Howdy, folks. This week I’ve got a copy of The Goods on DVD to give away. I was going to write a full review of it, but suffice to say, it doesn’t quite hang together as a whole movie, but it has some big laughs. It’s just about what you want out of a DVD, actually. Anyway, Donkey Hodey and ChinoMoreno won last week so I’m disqualifying them from this prize, but I will say they probably deserved it for these:
[From New clip from Avatar] Donkey Hodey says: Anybody else think how funny it would have been if when he jumped over that waterfall that he would have landed on some shallow rocks and paralyzed his avatar too?
[From Fantastic Mr. Fox clip: a beaver gets pounded] ChinoMoreno says: Wow. Straight to the pounding. He should have started by giving the beaver the finger.
ChinoMoreno says: The beaver was impressed by this pounding until the neighborhood ‘coon hit it. The beaver never went back.
Now that we’ve basked in their hilarity, this week’s DVD winner is…
Jacktion! says: Fantastic Mr. Fox: Beaver getting pounded :: New Moon: Pussy getting neglected.
Well done, Jacktion!. Sorry for saying Chino’s and Donk’s were funnier, but you know how I love a good coon joke and wishing someone was paralyzed. Honorable mentions:
[From More pictures from The Hangover credits] ChinoMoreno says: I once got caught giving a BJ in an elevator. I had to take the stares.
Michelle07 says: “I’m a running back.”
[From Fantastic Mr. Fox clip/beaver gets pounded] Erswi says: Do beavers with Teeth build dental dams?
spazmodic says: Whenever I try to give a beaver wood, she lodges a complaint.
[From Clip from Funny People] [Editor’s note: I have no idea what the context of this was, or whether there was any] Burnsy says: This is precisely why I beat off in a girl’s hair once she passes out.
ChinoMoreno says: This is precisely why my hair is so shiny and silky smooth.
[From Robert Pattinson to remake Hangin’ With Leo/ “Robsessed”] Chino Moreno says: I’d rather see him do a remake of Hangin with David Carradine.
Donkey Hodey says: Meanwhile, the documentary about his fans will be called ‘Robese’.
Burnsy says: He should cast his agent in Robstraining Order.
[From Pete Hammond’s writing was meant for Comic Sans] Påüłÿ Ðąηgęrσűşľγ says: Every comment I write is written in Underwear Sans.
[From Everyone hates Old Dogs except Pete Hammond] Donkey Hodey says: I want to rub Pete Hammond’s nose in his review.

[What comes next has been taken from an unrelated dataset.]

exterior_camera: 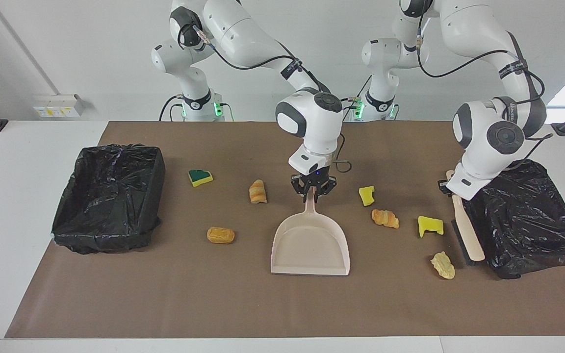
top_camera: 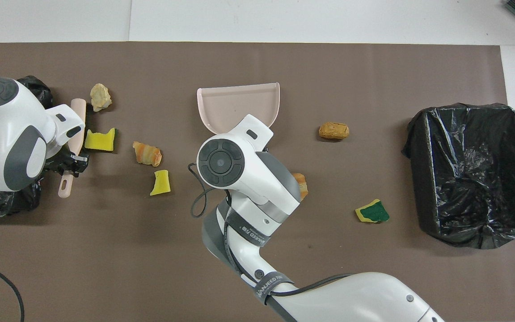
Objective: Sweep and dump trash in bin
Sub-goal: 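Sweep the debris toward the dustpan with the left gripper while the right gripper holds it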
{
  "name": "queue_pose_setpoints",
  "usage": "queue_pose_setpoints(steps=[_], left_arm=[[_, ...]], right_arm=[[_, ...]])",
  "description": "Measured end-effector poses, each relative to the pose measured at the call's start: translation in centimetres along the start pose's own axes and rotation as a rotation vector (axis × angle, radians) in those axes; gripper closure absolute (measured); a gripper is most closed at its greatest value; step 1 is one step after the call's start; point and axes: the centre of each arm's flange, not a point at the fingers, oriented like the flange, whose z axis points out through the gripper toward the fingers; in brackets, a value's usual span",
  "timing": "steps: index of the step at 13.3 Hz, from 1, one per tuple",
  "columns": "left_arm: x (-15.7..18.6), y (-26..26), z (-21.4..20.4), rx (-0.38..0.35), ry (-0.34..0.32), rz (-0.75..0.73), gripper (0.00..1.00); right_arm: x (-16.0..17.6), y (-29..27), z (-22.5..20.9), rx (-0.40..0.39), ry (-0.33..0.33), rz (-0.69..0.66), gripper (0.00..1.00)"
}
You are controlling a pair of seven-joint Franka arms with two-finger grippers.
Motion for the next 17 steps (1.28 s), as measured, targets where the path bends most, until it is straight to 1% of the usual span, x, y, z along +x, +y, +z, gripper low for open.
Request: queue_pose_setpoints(steps=[2,4,6,7,8,10,12,15,17], left_arm=[[-1.2,4.0,-0.4,-0.014,-0.02,-0.012,0.74],[-2.8,8.1,-1.0,-0.038,-0.059,-0.014,0.74],[-4.6,11.8,-2.3,-0.029,-0.082,-0.015,0.74],[-5.6,12.5,-3.2,-0.029,-0.095,-0.01,0.74],[-6.3,12.4,-4.4,-0.031,-0.091,-0.012,0.74],[-7.0,10.4,-7.1,-0.043,-0.038,-0.02,0.74],[-6.0,6.7,-8.3,-0.072,0.035,-0.053,0.74],[-2.9,-0.2,-6.5,-0.105,0.13,-0.101,0.74],[-0.8,-1.8,-4.1,-0.101,0.167,-0.118,0.74]], right_arm=[[1.0,3.1,-1.0,0.007,-0.024,-0.132,0.68],[1.7,6.5,-2.2,0.059,-0.056,-0.259,0.68],[1.7,9.3,-2.7,0.085,-0.064,-0.435,0.68],[1.4,9.9,-2.6,0.089,-0.069,-0.523,0.68],[1.1,10.4,-2.2,0.091,-0.077,-0.611,0.68],[0.8,12.0,-0.8,0.101,-0.101,-0.779,0.68],[0.4,13.2,0.3,0.13,-0.116,-0.917,0.68],[-0.3,13.3,0.3,0.155,-0.112,-1.113,0.68],[-1.1,13.1,0.4,0.167,-0.113,-1.225,0.68]])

[From no real context necessary] JHC says: I hate it when Cantaloupes are all like, “Why don’t you ever pay attention to my needs?” and the Honeydews just act like have better things to do. F-ckin’ Melondrama is the worst.
ChinoMoreno says: Those melons need to spend some quality time together so they can work through their differences and come together as a team. The place to do that? John Cougar Melon Camp.
[From the trailer for Babies] Jacktion! says: This movie is so loud that I just want to shake it until it shuts up.
…Yeah. That seems like a fitting place to end this post.